TASK GOAL | Return all of the data exactly, with nothing left out but the pictures.

THE DATA |
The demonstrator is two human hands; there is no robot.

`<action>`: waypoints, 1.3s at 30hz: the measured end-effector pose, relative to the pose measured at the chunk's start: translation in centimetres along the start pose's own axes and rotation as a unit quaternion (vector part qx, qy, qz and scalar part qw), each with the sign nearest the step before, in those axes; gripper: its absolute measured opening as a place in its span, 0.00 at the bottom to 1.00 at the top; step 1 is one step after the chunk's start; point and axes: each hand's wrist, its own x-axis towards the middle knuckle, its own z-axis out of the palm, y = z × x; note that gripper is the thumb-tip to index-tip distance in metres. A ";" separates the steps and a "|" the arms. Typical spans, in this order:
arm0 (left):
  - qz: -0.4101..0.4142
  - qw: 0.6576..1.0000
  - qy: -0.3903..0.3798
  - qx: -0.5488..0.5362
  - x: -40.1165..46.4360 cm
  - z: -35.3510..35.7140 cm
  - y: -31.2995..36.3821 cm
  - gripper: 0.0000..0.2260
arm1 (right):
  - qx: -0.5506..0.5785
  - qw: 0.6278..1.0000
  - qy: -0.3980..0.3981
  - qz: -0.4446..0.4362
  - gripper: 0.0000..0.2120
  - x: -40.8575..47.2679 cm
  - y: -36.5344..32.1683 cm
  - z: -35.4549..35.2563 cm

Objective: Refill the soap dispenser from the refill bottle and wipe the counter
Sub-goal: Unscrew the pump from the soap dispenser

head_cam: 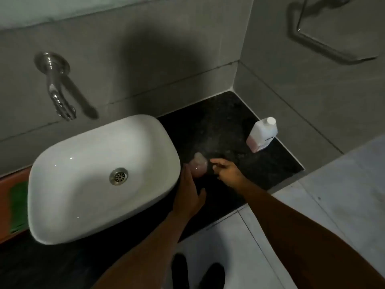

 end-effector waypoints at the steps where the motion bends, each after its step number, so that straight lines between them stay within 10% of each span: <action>1: -0.003 1.000 0.015 0.005 0.7 0.3 -0.1 0.44 | 0.004 1.000 -0.005 0.006 0.16 0.5 0.0 0.1; 18: -0.019 0.982 0.090 -0.168 4.4 1.5 1.8 0.21 | 0.097 0.993 -0.034 -0.057 0.10 0.0 -0.4 -2.5; 39: 0.289 0.948 0.065 -0.117 4.0 -12.0 21.1 0.18 | -0.056 0.919 0.233 -0.313 0.13 -14.1 -18.5 -14.2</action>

RESPONSE BOX |
The demonstrator is two human hands; there is no robot.

`<action>`: waypoints, 1.3s at 30hz: the measured end-effector pose, relative to the pose measured at the chunk's start: translation in centimetres along the start pose's own axes and rotation as a unit quaternion (vector part qx, qy, qz and scalar part qw), each with the sign nearest the step before, in those axes; gripper: its absolute measured opening as a place in its span, 0.00 at the bottom to 1.00 at the top; step 1 is one step after the chunk's start; point and axes: each hand's wrist, its own x-axis towards the middle knuckle, its own z-axis out of the palm, y = z × x; note that gripper is the thumb-tip to index-tip distance in metres. A ";" separates the steps and a "|" the arms. Typical spans, in this order:
arm0 (left):
  - qz: -0.4101..0.4142
  - qw: 0.6576..1.0000
  - qy: -0.3903..0.3798
  - qx: -0.5488..0.5362
  - x: -40.1165..46.4360 cm
  - z: -35.3510..35.7140 cm
  - y: -31.2995..36.3821 cm
  - gripper: 0.0000..0.2260
arm1 (right):
  - qx: -0.5506..0.5785
  - qw: 0.6278..1.0000
  - qy: -0.3980..0.3981
  - qz: -0.4446..0.4362
  - gripper: 0.0000..0.2120
  - x: -40.8575..47.2679 cm
  - y: -36.5344..32.1683 cm
  - z: -35.4549..35.2563 cm

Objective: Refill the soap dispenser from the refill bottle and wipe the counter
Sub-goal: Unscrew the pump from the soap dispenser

head_cam: 

 end-effector waypoints at the steps where the motion bends, each after its step number, so that straight lines between them stay within 10% of each span: <action>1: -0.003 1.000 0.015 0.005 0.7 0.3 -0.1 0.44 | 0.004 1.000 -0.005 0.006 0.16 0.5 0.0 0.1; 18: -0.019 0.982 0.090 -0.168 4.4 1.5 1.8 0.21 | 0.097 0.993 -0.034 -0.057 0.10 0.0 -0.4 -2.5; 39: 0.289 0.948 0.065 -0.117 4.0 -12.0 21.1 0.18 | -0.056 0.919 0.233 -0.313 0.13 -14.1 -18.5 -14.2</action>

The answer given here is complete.